Logo Bloomberg Technoz

Soal insentif agar pengusaha lebih aktif berpartisipasi dalam bursa karbon, Shinta menilai agar tidak hanya dilihat hanya dari satu sisi yakni penawarannya saja. Namun, harus bisa melihat sektor lain yang dapat memberikan kesempatan agar Indonesia mendapatkan peluang dari perdagangan karbon.

“Kita tidak bisa lihat dari satu sisi yakni pembiayaan, teknologi, tetapi aturan menjadi penting agar bisa di-unlock potensi ekonomi karbon ini,” tambahnya.

Menteri Koordinator Bidang Kemaritiman dan Investasi (Menko Marves) Luhut Binsar Pandjaitan sebelumnya menjelaskan hal-hal yang perlu dikerjakan Indonesia, sesuai dengan Peraturan Presiden (Perpres) Nomor 98/2021 tentang Penyelenggaraan Nilai Ekonomi Karbon.

Luhut sendiri menjadi ketua Komite Pengarah dalam Penyelenggaraan Nilai Ekonomi Karbon tersebut.

"Pertama telah ditetapkan peraturan tentang tata kerja komrah, tata laksana pelaksanaan NEK dan tata cara NEK dan subsektor ketenagalistrikan dan tata cara perdagangan karbon, sektor kehutanan dan peraturan OJK tentang bursa karbon," ujarnya.

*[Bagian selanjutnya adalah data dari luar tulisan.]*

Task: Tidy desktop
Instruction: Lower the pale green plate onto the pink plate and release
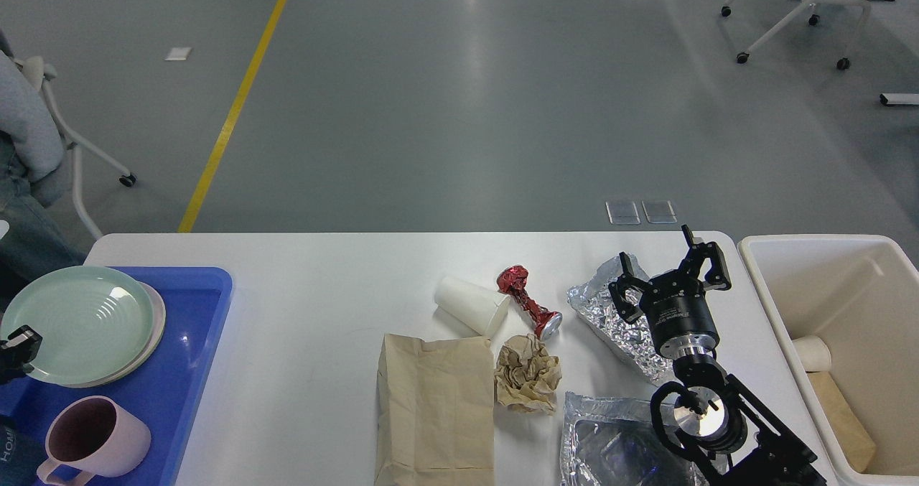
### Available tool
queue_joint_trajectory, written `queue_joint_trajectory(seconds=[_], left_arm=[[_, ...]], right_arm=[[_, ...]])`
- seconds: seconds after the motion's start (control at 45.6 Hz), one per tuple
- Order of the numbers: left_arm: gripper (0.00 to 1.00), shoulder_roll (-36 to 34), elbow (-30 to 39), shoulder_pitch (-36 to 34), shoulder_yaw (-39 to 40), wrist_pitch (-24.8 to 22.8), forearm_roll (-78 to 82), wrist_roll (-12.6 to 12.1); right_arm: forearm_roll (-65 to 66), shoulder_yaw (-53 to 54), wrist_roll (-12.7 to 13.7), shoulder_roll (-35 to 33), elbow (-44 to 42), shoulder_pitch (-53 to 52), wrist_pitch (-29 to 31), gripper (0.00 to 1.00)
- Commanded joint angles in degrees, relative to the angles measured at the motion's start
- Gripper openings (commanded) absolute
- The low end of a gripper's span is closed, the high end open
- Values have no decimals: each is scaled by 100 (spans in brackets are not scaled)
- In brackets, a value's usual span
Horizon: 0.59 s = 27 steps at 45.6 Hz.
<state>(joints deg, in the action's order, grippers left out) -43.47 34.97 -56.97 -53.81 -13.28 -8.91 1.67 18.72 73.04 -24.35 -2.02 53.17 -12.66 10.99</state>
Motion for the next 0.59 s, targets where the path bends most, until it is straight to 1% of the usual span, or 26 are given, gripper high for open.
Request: queue_joint_trajectory(seconds=[0.0,0.044,0.066,0.11,0.285,0.46,0.57], left_arm=[[64,-4,-7,-8,-7,466,3,17],[77,-4,-7,-8,-7,555,3,18],[81,-4,-7,-8,-7,564,3,18],[86,-13,-7,-8,-7,555,3,26],[92,5,2,-8,2,537,30,26],[94,5,28,-60,2,520,21,44],[95,-4,98,-271,10,433,-5,44]], right_arm=[[0,0,0,0,0,0,0,100],[0,0,0,0,0,0,0,100],[0,0,0,0,0,0,0,100],[0,0,0,0,0,0,0,100],[0,0,0,0,0,0,0,100],[0,0,0,0,0,0,0,100],[0,0,0,0,0,0,0,100]])
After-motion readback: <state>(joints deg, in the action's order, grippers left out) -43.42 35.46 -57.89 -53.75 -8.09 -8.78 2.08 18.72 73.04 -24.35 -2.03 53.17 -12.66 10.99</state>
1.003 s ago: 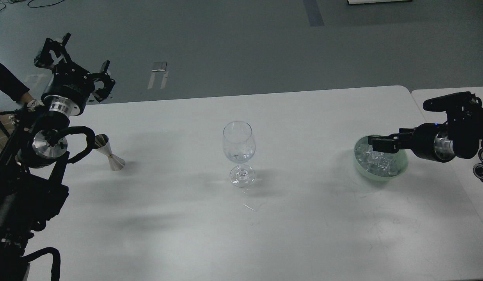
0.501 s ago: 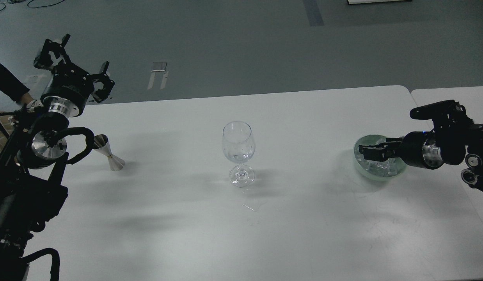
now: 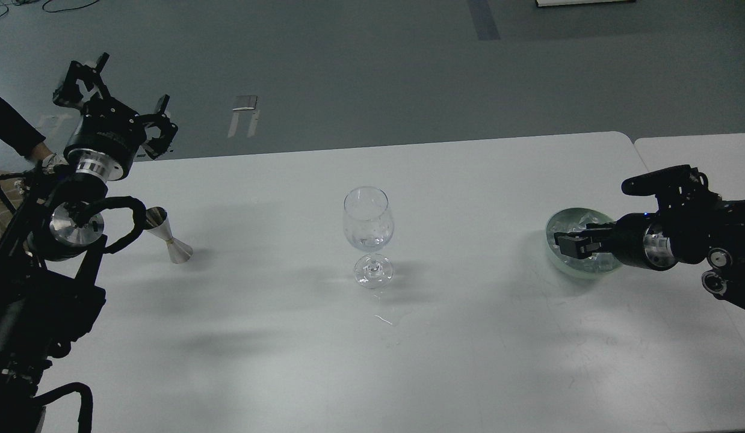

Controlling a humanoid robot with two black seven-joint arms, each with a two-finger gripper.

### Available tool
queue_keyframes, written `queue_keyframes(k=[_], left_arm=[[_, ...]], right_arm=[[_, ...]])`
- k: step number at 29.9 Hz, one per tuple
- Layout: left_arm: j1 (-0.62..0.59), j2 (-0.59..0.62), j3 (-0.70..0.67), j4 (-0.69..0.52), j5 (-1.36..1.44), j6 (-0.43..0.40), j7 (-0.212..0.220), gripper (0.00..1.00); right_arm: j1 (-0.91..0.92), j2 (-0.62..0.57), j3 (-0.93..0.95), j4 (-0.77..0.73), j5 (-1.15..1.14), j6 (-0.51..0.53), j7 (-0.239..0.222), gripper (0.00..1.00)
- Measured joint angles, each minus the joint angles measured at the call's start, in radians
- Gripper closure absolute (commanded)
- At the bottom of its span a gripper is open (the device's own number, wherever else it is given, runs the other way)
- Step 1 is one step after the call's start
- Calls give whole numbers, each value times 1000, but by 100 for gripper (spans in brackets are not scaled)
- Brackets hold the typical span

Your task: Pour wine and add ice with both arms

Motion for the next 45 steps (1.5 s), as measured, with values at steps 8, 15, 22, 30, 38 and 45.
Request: queue_keyframes(k=[8, 15, 22, 30, 38, 45], left_arm=[[0, 0, -1, 1, 0, -1, 0, 0], [0, 1, -2, 1, 0, -1, 0, 0], [2, 1, -2, 4, -2, 0, 0, 0], [3, 1, -2, 13, -2, -3, 0, 0], [6, 0, -3, 14, -2, -4, -1, 0], [8, 0, -3, 14, -2, -2, -1, 0]], right_arm=[[-2, -2, -19, 0, 1, 3, 0, 45], [9, -1, -23, 1, 0, 3, -2, 47], [9, -2, -24, -1, 0, 2, -2, 51], [-2, -2, -28, -2, 1, 8, -9, 66], [18, 0, -27, -3, 6, 15, -16, 69], [18, 1, -25, -2, 7, 15, -16, 73]])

Luhut mengatakan, masih terdapat sejumlah pekerjaan lain yang mesti diselesaikan. Di antaranya, penyelesaian peta jalan atau roadmap perdagangan karbon dan pajak karbon.

"Kami ingin segera tuntaskan ini, sesuai dengan hasil ratas [rapat terbatas] beberapa waktu lalu."

Hal lain yang perlu dituntaskan, lanjut Luhut, yakni sejumlah peraturan Menteri Lingkungan Hidup dan Kehutanan (KLHK) tentang nationally determined contribution (NDC), Peraturan Karbon Luar Negeri, dan Peraturan Pajak Karbon.

"Ini kami juga ingin kawal supaya jangan lari dari hasil keputusan ratas lalu,"

Selanjutnya, yakni melakukan penyempurnaan sistem pencatatan nasional melalui Sistem Registri Nasional Perubahan Iklim (SRN PPI) agar transparansi penyelenggaraan bursa karbon dapat berjalan secara optimal.